Using the line that has "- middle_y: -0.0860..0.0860" as the starting point, print each line to the end of the material below word for word. Add no other lines.
____ SUPPLIED MATERIAL
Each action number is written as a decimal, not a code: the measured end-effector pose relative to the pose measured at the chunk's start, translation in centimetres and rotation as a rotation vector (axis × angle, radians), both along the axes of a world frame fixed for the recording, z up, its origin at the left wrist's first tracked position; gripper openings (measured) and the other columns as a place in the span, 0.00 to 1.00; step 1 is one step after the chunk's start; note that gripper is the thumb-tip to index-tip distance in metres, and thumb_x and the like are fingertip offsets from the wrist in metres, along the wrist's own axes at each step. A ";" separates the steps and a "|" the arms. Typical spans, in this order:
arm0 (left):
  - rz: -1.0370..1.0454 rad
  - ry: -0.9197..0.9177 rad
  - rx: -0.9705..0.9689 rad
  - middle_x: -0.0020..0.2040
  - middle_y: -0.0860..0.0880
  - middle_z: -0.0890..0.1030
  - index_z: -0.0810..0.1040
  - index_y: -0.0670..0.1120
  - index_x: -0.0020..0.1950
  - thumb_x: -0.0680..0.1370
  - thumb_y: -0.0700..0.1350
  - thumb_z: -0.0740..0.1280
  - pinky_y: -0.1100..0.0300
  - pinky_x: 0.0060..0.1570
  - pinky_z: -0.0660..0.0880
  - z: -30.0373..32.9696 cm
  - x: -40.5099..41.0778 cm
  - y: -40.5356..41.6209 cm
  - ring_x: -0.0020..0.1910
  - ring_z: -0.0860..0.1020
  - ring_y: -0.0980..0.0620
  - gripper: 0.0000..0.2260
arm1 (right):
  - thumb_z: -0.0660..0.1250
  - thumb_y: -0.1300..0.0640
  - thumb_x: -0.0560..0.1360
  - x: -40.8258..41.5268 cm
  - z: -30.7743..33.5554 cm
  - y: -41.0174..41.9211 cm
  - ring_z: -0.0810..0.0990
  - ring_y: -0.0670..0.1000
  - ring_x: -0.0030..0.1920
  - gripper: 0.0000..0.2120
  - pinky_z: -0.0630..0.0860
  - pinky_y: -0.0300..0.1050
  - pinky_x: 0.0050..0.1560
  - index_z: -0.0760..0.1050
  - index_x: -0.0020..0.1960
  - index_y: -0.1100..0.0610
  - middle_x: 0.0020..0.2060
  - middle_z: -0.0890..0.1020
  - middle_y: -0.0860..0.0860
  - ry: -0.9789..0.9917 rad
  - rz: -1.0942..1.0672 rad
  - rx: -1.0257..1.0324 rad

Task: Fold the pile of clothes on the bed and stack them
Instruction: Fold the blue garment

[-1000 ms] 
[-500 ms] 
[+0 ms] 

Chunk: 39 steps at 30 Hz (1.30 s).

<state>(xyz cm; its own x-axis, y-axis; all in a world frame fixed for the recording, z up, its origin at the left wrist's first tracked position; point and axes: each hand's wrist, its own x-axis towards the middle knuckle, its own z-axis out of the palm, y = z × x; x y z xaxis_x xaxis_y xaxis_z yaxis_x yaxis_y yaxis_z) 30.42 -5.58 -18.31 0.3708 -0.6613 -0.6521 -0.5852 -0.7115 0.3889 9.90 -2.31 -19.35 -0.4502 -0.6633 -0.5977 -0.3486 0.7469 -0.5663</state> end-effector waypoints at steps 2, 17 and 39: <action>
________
**OUTPUT FOR THIS EXERCISE**:
  - middle_y: -0.0860..0.0860
  - ry: -0.9789..0.9917 rad
  - rz: -1.0942..1.0672 rad
  - rx: -1.0257..1.0324 rad

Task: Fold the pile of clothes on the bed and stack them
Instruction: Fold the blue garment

[-1000 ms] 
[-500 ms] 
[+0 ms] 

Chunk: 39 steps at 30 Hz (1.30 s).

<state>(xyz cm; its own x-axis, y-axis; all in a world frame fixed for the recording, z up, its origin at the left wrist's first tracked position; point and axes: each hand's wrist, its own x-axis towards the middle knuckle, its own z-axis out of the palm, y = z × x; x y z xaxis_x xaxis_y xaxis_z yaxis_x yaxis_y yaxis_z) 30.42 -5.58 -18.31 0.3708 -0.6613 -0.6521 -0.5852 -0.7115 0.3889 9.90 -2.31 -19.35 -0.4502 -0.6633 -0.5977 -0.3486 0.7469 -0.5663</state> end-effector waypoints at steps 2, 17 and 39: <action>

Work on the answer is now done.